GOAL OF THE EXERCISE -> The answer is every line of the records that holds the word "plastic", copied in full.

Items from a dataset:
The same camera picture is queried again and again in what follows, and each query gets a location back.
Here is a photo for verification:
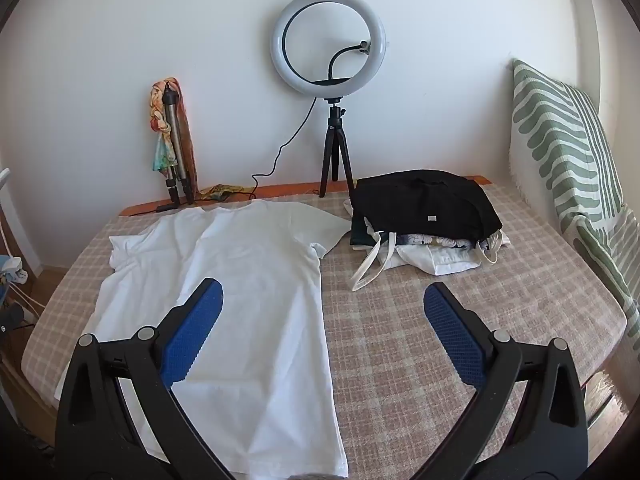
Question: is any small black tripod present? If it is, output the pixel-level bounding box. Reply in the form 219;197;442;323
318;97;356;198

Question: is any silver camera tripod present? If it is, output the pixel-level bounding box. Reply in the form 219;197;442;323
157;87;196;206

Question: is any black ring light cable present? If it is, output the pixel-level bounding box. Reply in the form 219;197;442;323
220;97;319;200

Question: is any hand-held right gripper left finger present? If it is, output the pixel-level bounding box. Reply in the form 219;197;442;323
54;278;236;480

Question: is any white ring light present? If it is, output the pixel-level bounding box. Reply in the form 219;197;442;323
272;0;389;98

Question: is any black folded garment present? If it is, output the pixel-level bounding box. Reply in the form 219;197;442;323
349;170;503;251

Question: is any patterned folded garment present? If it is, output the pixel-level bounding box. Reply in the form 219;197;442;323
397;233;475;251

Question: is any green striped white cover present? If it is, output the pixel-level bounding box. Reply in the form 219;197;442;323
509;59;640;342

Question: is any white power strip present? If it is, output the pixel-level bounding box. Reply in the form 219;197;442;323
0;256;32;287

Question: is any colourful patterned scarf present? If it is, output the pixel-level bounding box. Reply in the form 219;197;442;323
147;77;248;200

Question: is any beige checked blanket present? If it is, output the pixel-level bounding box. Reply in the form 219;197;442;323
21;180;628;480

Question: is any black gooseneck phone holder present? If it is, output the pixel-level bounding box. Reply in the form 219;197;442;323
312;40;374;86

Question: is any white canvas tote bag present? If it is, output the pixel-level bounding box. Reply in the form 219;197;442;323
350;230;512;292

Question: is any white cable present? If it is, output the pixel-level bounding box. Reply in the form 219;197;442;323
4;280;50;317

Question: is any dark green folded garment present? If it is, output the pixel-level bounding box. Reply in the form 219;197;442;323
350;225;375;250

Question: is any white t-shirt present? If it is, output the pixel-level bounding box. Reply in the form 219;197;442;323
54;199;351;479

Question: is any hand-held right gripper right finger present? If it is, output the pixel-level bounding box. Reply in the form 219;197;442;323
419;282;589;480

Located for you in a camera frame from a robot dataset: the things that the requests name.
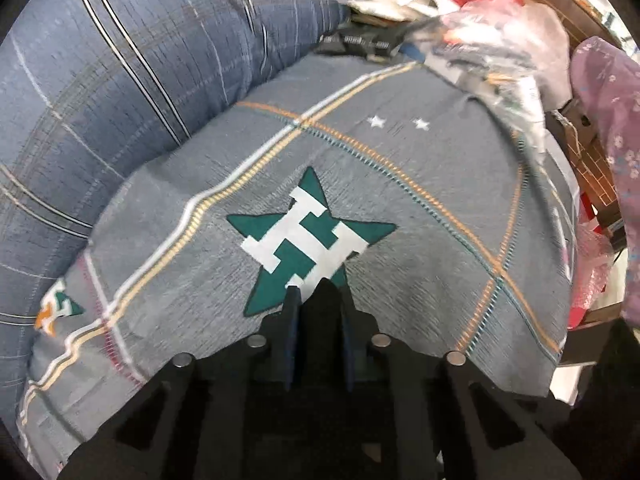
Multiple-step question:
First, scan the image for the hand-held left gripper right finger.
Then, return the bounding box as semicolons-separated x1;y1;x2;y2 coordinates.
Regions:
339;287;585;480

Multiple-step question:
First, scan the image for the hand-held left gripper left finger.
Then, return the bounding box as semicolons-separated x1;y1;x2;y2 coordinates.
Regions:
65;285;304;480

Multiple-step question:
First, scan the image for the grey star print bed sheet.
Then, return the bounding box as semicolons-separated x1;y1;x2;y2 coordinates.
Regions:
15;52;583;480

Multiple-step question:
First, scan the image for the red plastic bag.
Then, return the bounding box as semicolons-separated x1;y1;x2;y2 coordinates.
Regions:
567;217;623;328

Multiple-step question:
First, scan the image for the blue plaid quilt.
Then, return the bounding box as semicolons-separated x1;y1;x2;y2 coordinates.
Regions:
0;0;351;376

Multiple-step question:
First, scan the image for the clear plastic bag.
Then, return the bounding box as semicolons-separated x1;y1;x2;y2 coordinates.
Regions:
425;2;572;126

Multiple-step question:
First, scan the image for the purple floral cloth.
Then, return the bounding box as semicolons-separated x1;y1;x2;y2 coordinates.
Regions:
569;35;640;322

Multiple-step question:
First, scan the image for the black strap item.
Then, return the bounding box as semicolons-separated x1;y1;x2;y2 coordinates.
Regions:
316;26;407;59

RESPONSE BELOW ->
First, scan the image for the red plastic bag.
First, scan the image for the clear plastic bag.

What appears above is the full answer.